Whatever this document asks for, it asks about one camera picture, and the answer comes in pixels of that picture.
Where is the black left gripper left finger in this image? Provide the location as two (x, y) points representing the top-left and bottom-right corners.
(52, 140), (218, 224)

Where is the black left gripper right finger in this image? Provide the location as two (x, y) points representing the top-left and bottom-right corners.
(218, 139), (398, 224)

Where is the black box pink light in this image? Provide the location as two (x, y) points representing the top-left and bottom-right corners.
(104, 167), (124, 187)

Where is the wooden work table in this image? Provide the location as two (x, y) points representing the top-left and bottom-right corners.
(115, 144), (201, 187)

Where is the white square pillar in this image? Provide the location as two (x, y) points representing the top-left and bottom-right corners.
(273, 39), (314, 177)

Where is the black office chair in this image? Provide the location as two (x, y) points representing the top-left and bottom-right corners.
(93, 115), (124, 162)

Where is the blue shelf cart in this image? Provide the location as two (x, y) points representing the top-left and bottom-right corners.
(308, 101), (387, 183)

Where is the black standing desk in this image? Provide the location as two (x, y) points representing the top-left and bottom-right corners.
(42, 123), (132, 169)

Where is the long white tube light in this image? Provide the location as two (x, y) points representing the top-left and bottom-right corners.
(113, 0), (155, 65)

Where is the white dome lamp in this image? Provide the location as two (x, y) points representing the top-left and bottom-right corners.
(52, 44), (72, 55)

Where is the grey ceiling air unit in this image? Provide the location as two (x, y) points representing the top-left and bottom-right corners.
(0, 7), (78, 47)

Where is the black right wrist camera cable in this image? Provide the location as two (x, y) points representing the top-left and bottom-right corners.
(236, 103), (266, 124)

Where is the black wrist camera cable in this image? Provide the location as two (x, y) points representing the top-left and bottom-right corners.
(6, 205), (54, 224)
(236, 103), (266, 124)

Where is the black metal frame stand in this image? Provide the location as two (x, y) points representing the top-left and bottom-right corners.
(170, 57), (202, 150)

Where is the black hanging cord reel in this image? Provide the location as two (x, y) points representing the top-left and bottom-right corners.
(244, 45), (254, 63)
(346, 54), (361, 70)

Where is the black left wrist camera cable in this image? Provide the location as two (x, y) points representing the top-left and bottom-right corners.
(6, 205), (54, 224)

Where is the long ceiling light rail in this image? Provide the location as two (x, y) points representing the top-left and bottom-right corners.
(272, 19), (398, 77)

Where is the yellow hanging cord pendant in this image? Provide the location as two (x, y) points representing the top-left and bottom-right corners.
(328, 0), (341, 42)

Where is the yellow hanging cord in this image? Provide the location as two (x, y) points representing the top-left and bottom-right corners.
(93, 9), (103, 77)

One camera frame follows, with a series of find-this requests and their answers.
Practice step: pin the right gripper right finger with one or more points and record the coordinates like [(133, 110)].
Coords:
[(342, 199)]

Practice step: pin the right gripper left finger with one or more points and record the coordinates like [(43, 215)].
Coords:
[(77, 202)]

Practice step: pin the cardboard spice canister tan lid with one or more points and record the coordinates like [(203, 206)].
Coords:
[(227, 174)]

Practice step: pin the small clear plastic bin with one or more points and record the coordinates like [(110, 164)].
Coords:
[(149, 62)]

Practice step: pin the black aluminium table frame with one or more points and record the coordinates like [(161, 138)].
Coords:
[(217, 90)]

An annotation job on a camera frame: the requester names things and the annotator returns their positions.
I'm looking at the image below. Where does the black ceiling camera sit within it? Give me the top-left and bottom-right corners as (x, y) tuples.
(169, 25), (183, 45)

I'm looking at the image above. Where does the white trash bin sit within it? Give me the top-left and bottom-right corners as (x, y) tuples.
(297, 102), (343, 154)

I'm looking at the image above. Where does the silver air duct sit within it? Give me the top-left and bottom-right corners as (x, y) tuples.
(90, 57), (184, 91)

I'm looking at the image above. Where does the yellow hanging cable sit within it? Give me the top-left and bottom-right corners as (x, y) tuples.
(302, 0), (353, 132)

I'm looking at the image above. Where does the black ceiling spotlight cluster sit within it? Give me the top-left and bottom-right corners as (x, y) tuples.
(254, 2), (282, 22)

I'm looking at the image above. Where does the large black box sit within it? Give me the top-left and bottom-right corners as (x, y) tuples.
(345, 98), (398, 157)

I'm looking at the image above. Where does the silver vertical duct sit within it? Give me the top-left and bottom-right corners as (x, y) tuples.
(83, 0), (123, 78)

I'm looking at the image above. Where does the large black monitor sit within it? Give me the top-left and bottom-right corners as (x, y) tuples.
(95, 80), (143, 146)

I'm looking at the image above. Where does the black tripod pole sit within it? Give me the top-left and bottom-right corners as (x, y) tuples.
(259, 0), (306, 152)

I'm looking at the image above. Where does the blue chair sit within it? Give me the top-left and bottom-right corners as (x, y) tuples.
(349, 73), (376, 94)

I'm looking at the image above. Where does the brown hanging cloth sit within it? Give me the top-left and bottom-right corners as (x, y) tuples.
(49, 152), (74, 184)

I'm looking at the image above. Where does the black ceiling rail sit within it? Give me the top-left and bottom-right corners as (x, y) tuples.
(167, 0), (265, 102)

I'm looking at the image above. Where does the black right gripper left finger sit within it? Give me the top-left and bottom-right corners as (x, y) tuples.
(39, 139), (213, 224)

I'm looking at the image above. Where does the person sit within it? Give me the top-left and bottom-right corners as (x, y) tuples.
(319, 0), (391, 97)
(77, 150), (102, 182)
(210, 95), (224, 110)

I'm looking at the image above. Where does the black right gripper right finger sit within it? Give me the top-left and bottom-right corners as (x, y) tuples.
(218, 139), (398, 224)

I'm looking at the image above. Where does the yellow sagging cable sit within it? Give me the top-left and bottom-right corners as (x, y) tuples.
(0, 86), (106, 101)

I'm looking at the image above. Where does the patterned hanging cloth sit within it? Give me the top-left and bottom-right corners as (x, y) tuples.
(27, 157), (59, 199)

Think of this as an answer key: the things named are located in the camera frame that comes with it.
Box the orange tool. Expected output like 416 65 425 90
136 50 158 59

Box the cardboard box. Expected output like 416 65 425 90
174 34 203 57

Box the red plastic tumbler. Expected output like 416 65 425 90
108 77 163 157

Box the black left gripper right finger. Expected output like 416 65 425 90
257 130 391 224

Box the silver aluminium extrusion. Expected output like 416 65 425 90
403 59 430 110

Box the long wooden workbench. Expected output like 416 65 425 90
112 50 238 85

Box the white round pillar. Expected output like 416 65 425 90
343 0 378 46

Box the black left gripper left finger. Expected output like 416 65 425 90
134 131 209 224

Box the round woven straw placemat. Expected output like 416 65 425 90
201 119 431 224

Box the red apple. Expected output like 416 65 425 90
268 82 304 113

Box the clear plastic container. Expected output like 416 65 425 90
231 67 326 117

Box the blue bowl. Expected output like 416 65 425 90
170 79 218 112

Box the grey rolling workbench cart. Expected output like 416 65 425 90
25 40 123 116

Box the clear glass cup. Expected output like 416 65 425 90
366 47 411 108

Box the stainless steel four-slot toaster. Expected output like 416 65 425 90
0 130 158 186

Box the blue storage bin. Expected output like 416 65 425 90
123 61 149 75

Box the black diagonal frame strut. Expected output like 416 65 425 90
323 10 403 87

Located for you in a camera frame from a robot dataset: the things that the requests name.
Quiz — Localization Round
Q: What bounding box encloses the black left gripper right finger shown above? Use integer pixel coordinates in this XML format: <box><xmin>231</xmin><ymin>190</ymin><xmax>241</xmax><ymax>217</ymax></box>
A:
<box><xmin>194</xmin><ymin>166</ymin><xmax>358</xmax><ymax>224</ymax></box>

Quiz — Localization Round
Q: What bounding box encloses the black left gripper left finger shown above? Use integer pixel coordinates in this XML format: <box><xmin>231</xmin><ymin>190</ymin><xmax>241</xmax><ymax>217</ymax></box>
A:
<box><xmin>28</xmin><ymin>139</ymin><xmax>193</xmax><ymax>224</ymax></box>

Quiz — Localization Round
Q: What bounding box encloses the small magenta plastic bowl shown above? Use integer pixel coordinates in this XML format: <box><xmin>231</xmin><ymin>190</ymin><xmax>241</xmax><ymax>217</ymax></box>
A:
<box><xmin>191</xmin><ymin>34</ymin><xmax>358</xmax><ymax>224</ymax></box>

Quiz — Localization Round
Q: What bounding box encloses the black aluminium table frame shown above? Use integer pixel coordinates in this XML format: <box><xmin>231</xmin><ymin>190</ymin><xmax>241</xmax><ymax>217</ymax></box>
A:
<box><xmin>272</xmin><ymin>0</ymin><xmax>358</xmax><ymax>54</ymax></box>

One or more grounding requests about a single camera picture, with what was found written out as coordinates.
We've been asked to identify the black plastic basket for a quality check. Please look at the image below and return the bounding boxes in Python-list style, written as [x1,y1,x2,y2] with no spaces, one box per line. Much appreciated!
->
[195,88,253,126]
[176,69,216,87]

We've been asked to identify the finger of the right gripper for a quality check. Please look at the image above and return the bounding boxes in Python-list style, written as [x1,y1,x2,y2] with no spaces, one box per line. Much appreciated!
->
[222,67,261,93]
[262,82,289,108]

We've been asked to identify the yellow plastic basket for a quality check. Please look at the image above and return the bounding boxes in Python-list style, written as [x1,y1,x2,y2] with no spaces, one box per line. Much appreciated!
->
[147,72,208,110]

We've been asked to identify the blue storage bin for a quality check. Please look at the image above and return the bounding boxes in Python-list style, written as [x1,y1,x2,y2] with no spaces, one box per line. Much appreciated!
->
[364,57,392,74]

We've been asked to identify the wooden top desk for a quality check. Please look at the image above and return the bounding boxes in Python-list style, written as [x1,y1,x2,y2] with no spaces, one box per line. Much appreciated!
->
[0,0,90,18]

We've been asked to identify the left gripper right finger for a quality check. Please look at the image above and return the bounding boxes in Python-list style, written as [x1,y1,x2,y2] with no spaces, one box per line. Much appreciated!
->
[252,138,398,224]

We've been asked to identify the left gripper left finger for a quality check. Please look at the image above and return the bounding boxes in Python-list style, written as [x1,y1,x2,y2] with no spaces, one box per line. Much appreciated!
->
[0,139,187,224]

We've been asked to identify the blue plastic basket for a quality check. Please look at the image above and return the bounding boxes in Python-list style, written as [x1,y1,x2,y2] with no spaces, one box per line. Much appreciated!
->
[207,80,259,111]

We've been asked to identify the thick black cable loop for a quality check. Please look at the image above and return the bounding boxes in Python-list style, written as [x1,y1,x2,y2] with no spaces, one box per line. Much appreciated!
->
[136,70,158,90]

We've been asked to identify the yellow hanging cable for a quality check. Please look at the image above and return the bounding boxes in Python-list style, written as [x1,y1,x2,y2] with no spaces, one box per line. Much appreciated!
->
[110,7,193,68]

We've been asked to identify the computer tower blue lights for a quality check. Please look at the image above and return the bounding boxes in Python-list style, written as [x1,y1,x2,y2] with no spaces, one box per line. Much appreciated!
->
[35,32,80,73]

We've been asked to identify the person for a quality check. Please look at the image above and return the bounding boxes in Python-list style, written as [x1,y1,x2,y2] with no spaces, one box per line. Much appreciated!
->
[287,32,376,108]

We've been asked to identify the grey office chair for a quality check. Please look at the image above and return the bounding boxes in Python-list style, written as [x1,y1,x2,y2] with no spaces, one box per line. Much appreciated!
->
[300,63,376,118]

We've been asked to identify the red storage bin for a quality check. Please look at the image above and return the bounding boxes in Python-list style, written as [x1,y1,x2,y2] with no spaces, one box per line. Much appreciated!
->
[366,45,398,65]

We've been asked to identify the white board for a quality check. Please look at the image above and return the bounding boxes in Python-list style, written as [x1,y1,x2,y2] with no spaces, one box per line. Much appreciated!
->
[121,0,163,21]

■ ■ ■ ■

## Exercise brief
Where a line above contains the word "record", copy that line.

## Solution to this exercise
Practice step: pin the right gripper right finger with one or more points and record the coordinates like [(133, 110)].
Practice step: pin the right gripper left finger with one or more points and record the coordinates like [(43, 215)].
Practice step: pin the cardboard spice canister tan lid with one or more points and record the coordinates like [(203, 206)].
Practice step: pin the small clear plastic bin with one or more points and record the coordinates like [(110, 164)].
Practice step: pin the black aluminium table frame with one or more points and record the coordinates like [(161, 138)].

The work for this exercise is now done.